Entre le répétitif peu lassant de Slo Glo et le psychédélisme de Eat Yr Heart, le groupe au passé douloureux parvient à transmettre sa mélancolie puissante et dépressive le temps d'une écoute. Si les titres qui suivent peineront à accrocher à l'oreille dès la première écoute, il faudra attendre Synthetik et son post-punk intemporel pour replonger dans une atmosphère musicale riche et à jamais moderne. Une ligne de basse descendante, des percussions réverbérées, un tempo lent ; tant d'éléments musicaux empruntés à Joy Division et assemblés en toute subtilité pour un résultat des plus touchants. Cette influence cold-wave ne s'arrête pas là. Si le fantôme de Ian Curtis plane encore le temps de Poison, c'est plutôt la guitare de The Cure que l'on retrouve sur Love Triangle, petit bijou de sensibilité en tout point majestueux.
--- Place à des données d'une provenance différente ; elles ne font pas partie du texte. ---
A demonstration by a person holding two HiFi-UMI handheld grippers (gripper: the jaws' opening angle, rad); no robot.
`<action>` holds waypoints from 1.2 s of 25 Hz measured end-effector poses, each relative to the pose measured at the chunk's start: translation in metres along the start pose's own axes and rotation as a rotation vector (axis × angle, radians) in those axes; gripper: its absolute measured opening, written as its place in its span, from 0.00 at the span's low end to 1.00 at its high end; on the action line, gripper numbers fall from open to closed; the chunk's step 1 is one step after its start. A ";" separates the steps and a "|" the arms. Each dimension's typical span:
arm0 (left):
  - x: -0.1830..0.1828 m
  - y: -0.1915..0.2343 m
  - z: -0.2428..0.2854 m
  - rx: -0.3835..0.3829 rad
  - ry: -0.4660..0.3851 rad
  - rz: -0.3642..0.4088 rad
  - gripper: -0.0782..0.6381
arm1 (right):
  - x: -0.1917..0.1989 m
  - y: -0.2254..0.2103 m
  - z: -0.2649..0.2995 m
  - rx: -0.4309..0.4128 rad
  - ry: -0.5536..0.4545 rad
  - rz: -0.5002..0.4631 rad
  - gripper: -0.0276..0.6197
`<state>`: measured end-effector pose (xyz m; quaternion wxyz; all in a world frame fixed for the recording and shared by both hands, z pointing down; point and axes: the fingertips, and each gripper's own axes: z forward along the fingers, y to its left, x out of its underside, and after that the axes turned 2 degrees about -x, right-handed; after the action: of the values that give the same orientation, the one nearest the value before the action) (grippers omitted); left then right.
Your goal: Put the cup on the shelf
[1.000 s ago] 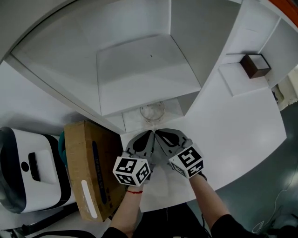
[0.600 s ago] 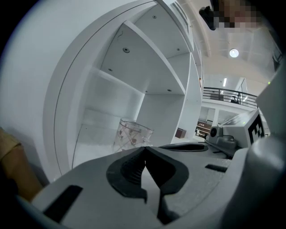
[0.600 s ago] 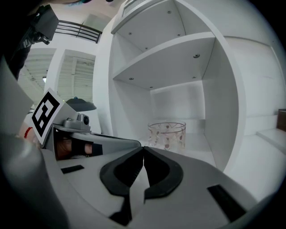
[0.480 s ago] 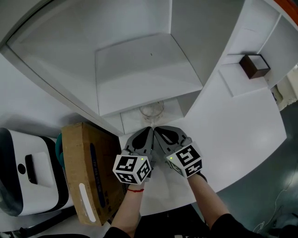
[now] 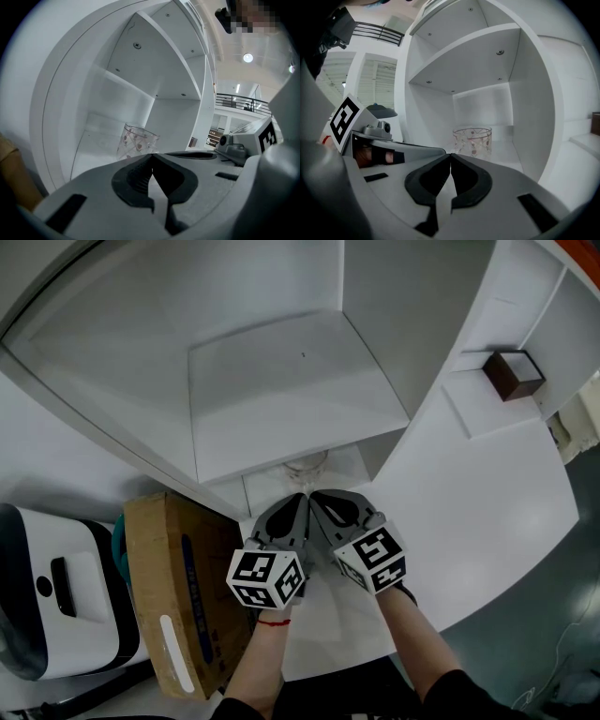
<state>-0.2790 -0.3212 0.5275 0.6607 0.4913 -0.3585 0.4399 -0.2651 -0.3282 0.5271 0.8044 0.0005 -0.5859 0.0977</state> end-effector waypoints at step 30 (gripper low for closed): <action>-0.012 0.011 0.008 -0.036 0.009 0.007 0.12 | -0.012 -0.007 0.014 -0.024 -0.006 0.015 0.05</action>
<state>-0.2936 -0.3302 0.5228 0.6695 0.4763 -0.3651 0.4377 -0.2812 -0.3383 0.5210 0.8019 -0.0135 -0.5894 0.0968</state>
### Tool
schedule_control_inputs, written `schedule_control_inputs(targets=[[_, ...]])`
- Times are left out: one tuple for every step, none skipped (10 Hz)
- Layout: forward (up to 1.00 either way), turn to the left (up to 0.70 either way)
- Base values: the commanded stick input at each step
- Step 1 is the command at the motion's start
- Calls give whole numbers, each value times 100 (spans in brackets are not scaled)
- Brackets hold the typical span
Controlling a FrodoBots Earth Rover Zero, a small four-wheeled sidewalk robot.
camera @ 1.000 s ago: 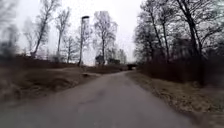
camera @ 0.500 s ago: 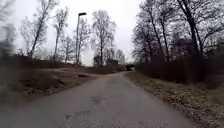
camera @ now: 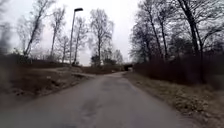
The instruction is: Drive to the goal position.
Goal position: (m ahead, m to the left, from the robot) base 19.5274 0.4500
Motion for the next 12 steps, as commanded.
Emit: schedule_control_inputs(targets=[[100,0],[100,0],[100,0],[100,0],[100,0],[100,0],[100,0],[100,2],[100,40],[100,40],[100,40],[100,40]])
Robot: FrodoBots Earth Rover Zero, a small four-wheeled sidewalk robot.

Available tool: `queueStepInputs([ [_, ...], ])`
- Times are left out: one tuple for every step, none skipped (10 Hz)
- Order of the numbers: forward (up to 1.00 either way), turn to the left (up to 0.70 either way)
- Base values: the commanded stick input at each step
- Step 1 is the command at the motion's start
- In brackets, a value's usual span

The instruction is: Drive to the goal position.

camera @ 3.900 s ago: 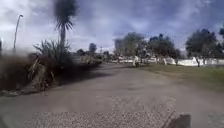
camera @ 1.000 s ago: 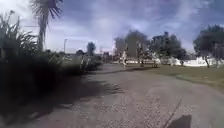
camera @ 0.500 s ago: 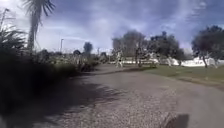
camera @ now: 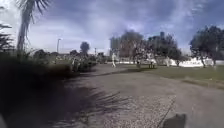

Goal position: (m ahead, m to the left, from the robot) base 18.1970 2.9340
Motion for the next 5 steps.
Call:
queueStepInputs([
  [0.7,-0.08],
  [0.7,-0.04],
  [0.7,-0.08],
  [0.7,-0.16],
  [0.7,-0.22],
])
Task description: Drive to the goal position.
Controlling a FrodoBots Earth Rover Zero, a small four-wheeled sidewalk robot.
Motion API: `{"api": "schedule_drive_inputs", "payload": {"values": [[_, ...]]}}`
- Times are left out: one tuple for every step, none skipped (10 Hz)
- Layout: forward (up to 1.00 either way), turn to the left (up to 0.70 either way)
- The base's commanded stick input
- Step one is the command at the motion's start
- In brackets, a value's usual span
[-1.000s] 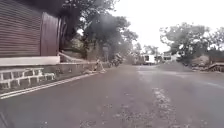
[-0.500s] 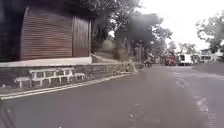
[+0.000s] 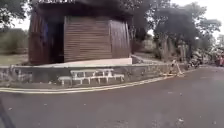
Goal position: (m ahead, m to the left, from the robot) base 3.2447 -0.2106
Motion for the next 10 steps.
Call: {"api": "schedule_drive_inputs", "payload": {"values": [[0.5, 0.28], [0.5, 0.06], [0.5, 0.02], [0.5, 0.02], [0.47, 0.02], [0.46, 0.02], [0.46, 0.02], [0.47, 0.02], [0.48, 0.02], [0.5, 0.02]]}}
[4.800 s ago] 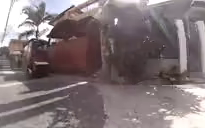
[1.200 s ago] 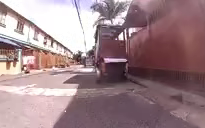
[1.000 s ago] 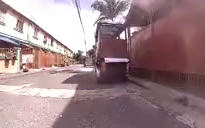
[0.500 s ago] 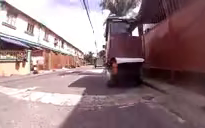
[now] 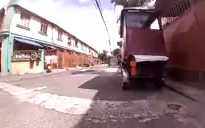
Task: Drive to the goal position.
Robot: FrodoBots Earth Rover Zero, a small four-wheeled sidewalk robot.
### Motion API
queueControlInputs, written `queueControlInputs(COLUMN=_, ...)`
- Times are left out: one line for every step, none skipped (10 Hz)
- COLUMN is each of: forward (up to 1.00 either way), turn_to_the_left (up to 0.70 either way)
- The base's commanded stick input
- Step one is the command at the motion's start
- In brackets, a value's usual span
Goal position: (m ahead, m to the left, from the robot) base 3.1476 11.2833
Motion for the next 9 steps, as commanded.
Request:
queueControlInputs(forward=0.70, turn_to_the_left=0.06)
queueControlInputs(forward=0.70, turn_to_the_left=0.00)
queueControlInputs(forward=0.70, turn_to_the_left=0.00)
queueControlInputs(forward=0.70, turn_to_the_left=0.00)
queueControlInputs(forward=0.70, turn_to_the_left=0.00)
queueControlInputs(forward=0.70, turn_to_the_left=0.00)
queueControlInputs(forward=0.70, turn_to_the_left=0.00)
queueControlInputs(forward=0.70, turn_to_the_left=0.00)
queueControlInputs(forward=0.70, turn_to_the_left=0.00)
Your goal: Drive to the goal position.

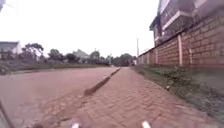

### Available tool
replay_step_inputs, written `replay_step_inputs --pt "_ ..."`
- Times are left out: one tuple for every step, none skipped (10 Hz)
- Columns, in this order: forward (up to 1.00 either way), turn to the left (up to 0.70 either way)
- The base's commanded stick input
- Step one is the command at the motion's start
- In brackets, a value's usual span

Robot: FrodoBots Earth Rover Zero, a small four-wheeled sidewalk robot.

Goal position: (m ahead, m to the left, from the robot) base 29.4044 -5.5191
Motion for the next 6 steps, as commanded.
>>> replay_step_inputs --pt "0.5 -0.5" --pt "0.5 -0.5" --pt "0.5 -0.5" --pt "0.5 -0.5" --pt "0.5 -0.5" --pt "0.5 -0.5"
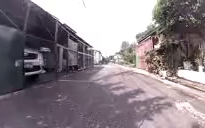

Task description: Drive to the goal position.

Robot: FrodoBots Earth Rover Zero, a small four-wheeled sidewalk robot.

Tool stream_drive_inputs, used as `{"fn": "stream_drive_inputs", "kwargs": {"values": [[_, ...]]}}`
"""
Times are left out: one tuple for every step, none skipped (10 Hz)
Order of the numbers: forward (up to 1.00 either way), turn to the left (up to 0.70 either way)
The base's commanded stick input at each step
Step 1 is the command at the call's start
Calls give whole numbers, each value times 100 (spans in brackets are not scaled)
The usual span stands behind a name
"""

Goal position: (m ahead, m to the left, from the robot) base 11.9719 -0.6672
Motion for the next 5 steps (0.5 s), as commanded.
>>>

Clôturé sur Body Double, une ballade envoûtante et personnelle, Work (Work, Work) est, sans doute possible, le meilleur disque de HTRK à ce jour, le fruit d'un travail méticuleux sur les sonorités venant mettre à l'honneur des compositions pas toujours faciles d'accès. Plus aboutie que Marry Me Tonight qui avait, en 2009, posé les bases de l'évolution musicale du groupe, cette œuvre moderne et alternative pour jours de pluie parvient, malgré quelques longueurs, à nous garder attentifs jusqu'à son final. Si des titres peu utiles voire même ennuyeux comme Bendin' ou Skinny empêchent cet album de rejoindre les grands (disques) de ce monde, on se consolera en ré-écoutant sa fin magistrale.